The Henley Passport Index 2026 is out, and Australia has slipped to equal seventh place globally for passport power, down from equal sixth last year. At the same time, Australians are paying more than ever to hold that passport, following a fee increase that quietly took effect over the holiday period.
In raw terms, Australia now has 29 countries ranked ahead of it for passport power, up from 20 last year. At the very top sits Singapore, followed closely by Japan and South Korea. Behind them is a dense cluster of European countries including Germany, Italy, Spain, Finland and France.
Even New Zealand is beating us, sitting in equal sixth place, despite also dropping in rank compared to last year.
The Henley Index ranks passports by how many destinations their holders can enter visa free or with visa on arrival. The more doors that open without paperwork, the higher the ranking.
Coming in at 7 isn’t bad. Our access score remains just under 190 destinations. It still clears borders with ease across Europe, the Americas and much of Asia.
Where we do come out on top
Australia may not sit at the very top of the access table, but it still leads one category outright: cost. A standard 10-year adult Australian passport costs more than any other in the world. More than the UK. More than the US. More than New Zealand.

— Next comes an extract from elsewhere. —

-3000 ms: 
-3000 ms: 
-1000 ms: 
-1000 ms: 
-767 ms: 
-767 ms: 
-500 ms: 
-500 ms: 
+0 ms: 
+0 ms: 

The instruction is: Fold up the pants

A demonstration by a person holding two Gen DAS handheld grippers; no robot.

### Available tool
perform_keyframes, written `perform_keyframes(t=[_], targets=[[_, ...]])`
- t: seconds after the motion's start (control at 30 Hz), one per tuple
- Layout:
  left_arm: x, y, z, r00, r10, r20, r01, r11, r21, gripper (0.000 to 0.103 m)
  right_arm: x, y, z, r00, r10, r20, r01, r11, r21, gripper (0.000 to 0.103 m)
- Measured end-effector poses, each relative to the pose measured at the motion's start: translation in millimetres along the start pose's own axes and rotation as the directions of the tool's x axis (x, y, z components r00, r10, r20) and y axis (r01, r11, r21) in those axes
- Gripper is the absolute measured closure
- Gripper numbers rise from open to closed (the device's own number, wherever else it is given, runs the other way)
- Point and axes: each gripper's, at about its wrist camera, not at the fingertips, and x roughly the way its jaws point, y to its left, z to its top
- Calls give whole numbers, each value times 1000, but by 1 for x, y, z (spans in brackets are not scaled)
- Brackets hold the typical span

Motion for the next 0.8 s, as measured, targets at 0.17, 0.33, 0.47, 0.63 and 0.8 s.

As of January 1, 2026, a new 10-year adult Australian passport costs $422 AUD, while a 5-year child passport (for individuals under 16) or an optional senior passport (for individuals aged 75 and above) costs $213 AUD. Additional fees apply for urgent processing or overseas applications.
And over the Christmas and New Year period, our passport fees increased.

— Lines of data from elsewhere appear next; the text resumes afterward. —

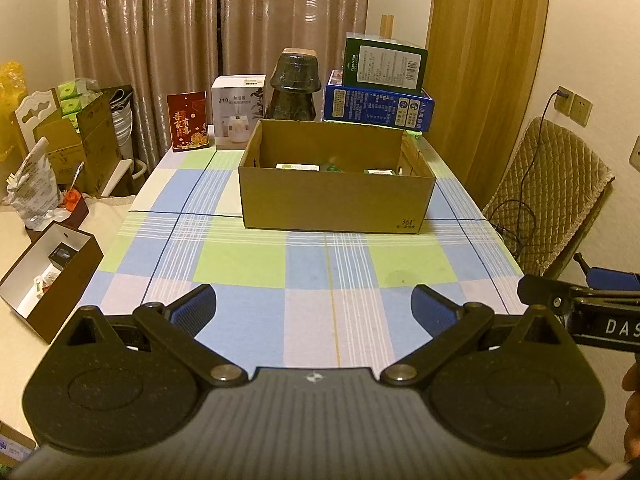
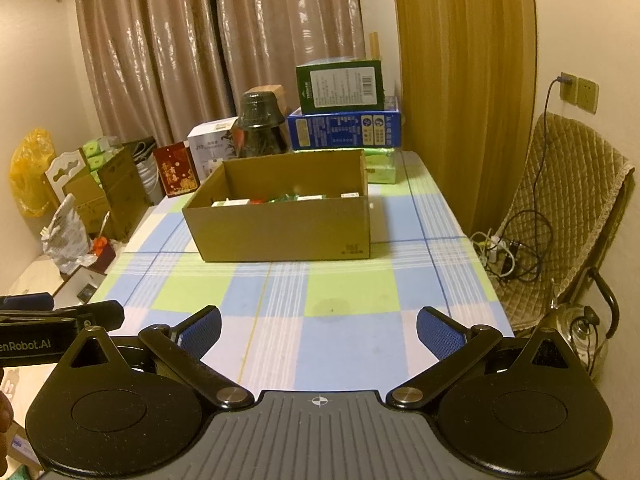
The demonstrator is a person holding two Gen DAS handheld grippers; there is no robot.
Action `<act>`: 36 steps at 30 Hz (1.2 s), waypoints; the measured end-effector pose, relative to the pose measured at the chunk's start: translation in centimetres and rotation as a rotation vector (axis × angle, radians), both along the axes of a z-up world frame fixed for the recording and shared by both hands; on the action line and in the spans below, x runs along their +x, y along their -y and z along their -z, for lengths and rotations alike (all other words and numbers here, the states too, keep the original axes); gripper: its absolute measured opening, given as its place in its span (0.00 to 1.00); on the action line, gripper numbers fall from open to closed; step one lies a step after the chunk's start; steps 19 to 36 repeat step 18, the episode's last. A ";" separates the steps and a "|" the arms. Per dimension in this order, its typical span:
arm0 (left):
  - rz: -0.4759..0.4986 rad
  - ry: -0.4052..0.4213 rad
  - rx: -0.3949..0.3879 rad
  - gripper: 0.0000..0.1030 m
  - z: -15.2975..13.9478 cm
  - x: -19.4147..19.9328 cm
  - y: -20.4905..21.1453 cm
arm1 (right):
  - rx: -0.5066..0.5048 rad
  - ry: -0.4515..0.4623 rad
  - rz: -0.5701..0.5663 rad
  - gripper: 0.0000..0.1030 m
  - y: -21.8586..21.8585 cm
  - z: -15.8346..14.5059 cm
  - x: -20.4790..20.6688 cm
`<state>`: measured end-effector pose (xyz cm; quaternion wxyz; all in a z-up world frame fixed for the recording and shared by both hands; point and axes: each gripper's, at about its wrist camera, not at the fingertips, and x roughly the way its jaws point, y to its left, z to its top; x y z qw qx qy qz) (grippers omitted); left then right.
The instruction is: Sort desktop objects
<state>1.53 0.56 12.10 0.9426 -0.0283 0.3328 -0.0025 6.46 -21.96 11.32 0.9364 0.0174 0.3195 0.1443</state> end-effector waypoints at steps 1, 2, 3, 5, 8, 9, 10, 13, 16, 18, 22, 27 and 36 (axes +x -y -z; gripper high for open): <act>0.001 0.000 0.000 0.99 0.0 0.0 0.0 | -0.001 0.000 0.000 0.98 0.0 0.0 0.0; 0.003 -0.001 0.000 0.99 0.0 0.0 0.1 | -0.002 0.001 0.000 0.98 0.0 0.0 0.0; 0.003 0.000 0.000 0.99 0.0 0.0 0.1 | -0.002 0.000 -0.001 0.98 0.0 0.0 0.0; 0.003 -0.001 -0.001 0.99 0.0 0.0 0.1 | 0.000 0.001 -0.001 0.98 0.0 0.0 0.0; 0.006 0.001 -0.003 0.99 0.0 0.0 0.2 | 0.000 0.000 0.000 0.98 0.0 0.0 0.0; 0.007 0.001 -0.003 0.99 0.0 0.0 0.2 | 0.000 -0.001 0.000 0.98 -0.1 0.0 0.0; 0.007 0.000 -0.004 0.99 0.0 0.0 0.2 | 0.001 -0.001 0.001 0.98 -0.1 0.0 0.0; 0.008 0.002 -0.007 0.99 0.0 0.0 0.2 | 0.000 -0.002 0.000 0.98 -0.2 0.1 0.0; 0.001 0.009 -0.001 0.99 0.0 0.0 0.3 | 0.000 -0.002 -0.001 0.98 -0.2 0.1 0.0; -0.003 0.022 0.009 0.99 0.0 -0.2 0.3 | 0.001 -0.001 0.001 0.98 -0.1 0.1 0.0; -0.003 0.022 0.009 0.99 0.0 -0.2 0.3 | 0.001 -0.001 0.001 0.98 -0.1 0.1 0.0; -0.003 0.022 0.009 0.99 0.0 -0.2 0.3 | 0.001 -0.001 0.001 0.98 -0.1 0.1 0.0; -0.003 0.022 0.009 0.99 0.0 -0.2 0.3 | 0.001 -0.001 0.001 0.98 -0.1 0.1 0.0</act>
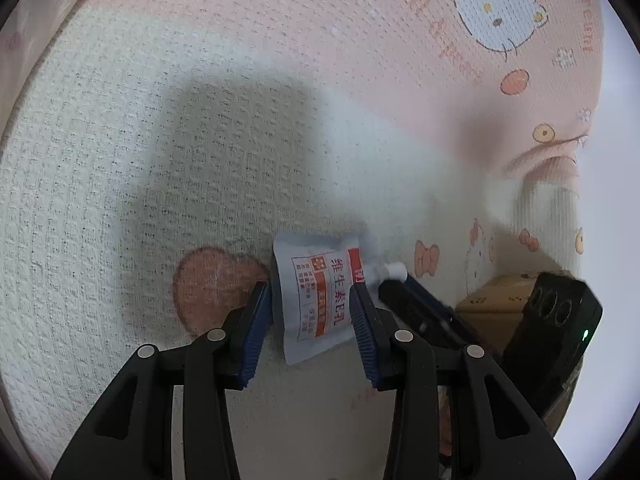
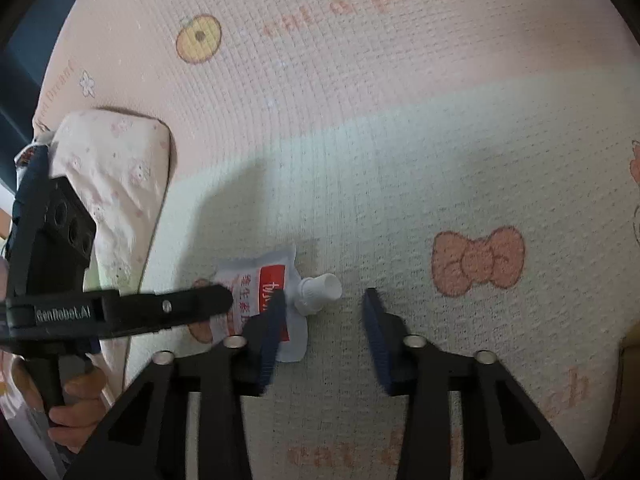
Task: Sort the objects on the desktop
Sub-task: 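Close the left tool on the sachet body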
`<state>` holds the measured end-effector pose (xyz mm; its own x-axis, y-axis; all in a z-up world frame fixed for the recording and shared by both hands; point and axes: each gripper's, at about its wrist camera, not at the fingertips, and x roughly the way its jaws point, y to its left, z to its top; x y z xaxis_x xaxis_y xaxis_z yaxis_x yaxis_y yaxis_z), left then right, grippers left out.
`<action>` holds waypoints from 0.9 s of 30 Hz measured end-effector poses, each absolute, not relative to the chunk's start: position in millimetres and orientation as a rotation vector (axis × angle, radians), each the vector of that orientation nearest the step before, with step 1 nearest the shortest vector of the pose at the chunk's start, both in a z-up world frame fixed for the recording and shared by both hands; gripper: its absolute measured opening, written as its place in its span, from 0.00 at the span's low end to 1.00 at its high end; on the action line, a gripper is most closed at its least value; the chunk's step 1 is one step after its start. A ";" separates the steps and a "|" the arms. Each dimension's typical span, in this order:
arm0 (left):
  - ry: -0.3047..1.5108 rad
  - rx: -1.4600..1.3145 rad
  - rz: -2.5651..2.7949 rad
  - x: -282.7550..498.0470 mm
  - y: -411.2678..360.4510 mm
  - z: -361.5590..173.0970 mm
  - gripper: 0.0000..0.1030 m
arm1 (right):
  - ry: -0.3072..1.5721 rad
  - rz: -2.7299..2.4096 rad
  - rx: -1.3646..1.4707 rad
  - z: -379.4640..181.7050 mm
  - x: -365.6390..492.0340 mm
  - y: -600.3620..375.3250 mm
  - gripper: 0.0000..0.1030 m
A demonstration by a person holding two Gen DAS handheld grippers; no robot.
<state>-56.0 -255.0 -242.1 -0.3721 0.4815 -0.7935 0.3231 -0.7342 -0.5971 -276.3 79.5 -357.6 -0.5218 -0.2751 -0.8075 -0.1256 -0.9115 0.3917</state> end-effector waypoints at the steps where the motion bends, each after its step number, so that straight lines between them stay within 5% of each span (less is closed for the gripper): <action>1: -1.091 -1.699 2.274 -56.3 -254.0 -242.0 0.42 | -0.645 -2.579 1.493 -358.9 -276.7 81.8 0.29; 14: -0.996 -1.741 2.342 -63.7 -236.8 -236.6 0.44 | -0.691 -2.552 1.490 -361.1 -280.7 85.0 0.29; 27: -1.013 -1.694 2.350 -49.0 -220.4 -229.5 0.41 | -0.682 -2.561 1.453 -352.0 -264.3 87.7 0.17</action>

So Australians are now paying the global premium for a passport that sits behind several of its closest peers on access.
What the fees actually pay for
Australia’s passport fees are set on a full cost‑recovery basis. Applicants fund the entire system: document production, security and anti‑fraud measures, processing staff, overseas posts and the technology that keeps the passport internationally trusted.

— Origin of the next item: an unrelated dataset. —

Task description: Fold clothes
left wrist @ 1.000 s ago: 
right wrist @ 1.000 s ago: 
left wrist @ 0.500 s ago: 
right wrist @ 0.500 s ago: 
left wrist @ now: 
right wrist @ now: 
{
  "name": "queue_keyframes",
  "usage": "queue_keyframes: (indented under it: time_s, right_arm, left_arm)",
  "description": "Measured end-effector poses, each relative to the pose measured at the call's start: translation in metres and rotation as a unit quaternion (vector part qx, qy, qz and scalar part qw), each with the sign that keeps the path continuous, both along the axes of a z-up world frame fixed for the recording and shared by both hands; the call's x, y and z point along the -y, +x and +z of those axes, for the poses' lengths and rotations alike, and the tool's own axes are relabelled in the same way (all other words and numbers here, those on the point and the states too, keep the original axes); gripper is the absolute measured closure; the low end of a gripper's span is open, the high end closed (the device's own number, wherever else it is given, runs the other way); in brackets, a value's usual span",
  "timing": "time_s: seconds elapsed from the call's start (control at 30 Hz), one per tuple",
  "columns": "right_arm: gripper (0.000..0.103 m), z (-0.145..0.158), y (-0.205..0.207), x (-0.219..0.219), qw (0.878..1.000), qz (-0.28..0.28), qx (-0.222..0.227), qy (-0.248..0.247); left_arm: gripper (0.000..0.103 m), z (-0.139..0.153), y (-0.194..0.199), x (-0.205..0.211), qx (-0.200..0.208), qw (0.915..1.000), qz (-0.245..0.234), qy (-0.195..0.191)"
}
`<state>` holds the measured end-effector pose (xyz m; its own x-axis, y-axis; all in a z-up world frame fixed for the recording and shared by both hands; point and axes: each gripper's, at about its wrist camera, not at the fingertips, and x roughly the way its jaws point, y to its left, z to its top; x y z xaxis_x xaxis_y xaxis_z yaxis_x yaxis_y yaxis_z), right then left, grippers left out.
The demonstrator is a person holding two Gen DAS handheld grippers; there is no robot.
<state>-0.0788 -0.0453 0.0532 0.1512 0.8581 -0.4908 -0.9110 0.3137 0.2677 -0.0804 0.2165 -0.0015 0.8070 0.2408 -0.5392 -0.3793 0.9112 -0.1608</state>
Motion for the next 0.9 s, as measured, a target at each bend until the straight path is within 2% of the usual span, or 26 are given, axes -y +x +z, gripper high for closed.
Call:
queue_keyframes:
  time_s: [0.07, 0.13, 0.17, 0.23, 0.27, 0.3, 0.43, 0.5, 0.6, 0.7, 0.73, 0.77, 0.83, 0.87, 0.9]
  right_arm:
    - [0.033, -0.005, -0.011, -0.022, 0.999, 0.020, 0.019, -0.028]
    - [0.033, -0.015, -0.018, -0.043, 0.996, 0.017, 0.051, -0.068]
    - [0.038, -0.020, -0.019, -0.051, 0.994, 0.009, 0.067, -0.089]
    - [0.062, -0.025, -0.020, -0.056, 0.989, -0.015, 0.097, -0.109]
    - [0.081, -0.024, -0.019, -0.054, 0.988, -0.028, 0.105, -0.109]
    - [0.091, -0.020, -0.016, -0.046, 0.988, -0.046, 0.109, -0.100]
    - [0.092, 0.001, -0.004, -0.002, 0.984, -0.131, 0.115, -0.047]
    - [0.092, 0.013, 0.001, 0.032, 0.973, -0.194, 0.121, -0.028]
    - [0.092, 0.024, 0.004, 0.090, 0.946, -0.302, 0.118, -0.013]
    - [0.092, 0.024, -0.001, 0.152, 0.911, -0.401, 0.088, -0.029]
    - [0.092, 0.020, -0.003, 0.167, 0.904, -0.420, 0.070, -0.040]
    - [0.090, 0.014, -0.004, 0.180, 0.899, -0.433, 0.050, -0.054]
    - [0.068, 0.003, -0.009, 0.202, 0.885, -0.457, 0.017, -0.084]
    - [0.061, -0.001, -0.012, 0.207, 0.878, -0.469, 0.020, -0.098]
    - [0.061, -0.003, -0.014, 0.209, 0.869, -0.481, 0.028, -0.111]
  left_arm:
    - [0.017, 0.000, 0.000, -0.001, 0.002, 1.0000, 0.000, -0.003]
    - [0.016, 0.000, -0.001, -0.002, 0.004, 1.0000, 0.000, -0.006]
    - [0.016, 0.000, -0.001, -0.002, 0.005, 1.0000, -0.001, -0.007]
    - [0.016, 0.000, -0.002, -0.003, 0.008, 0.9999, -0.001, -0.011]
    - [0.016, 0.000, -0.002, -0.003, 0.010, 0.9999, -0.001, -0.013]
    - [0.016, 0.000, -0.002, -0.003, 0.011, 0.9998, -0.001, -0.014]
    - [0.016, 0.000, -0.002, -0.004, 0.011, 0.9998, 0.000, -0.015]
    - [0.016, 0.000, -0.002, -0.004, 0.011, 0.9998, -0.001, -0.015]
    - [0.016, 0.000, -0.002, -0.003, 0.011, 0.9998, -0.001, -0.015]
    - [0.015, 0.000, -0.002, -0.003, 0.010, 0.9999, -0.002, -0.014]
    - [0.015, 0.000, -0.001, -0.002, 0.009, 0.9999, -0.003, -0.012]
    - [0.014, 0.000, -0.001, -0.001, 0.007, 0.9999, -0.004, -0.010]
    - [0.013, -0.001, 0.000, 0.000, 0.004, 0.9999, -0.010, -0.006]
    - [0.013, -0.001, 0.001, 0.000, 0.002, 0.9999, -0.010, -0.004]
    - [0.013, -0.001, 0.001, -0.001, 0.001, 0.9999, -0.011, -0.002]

There is no subsidy buffer. When costs rise across that system, the fee moves with it. That is the policy reality, and it has been consistent for years.
Where the cost lands in real life
The issue is not whether the fees are defensible. It is how they land.
For a family renewing passports at the same time, the hit is immediate and unavoidable. A family of four could end paying more than $1,600 to the cost of a holiday before flights, accommodation or insurance are even considered.
For frequent travellers, the increase is absorbed as friction. For infrequent travellers and families, it is a budget recalculation. It still works. It simply arrives with a much larger bill attached.
Why the trade should care
For advisers, passports remain the first gate in the booking journey. That gate now carries a higher penalty for late discovery.
Expired documents, urgent replacements and compressed timelines cost more than they used to. The margin for error has narrowed.
The Henley Index shows Australia still travels well. The fee schedule shows it pays a premium to do so.
KARRYON UNPACKS: Australia’s passport access remains high, but a slipping Henley rank paired with the world’s highest fees makes early passport checks and renewal timing a sharper operational issue for the trade.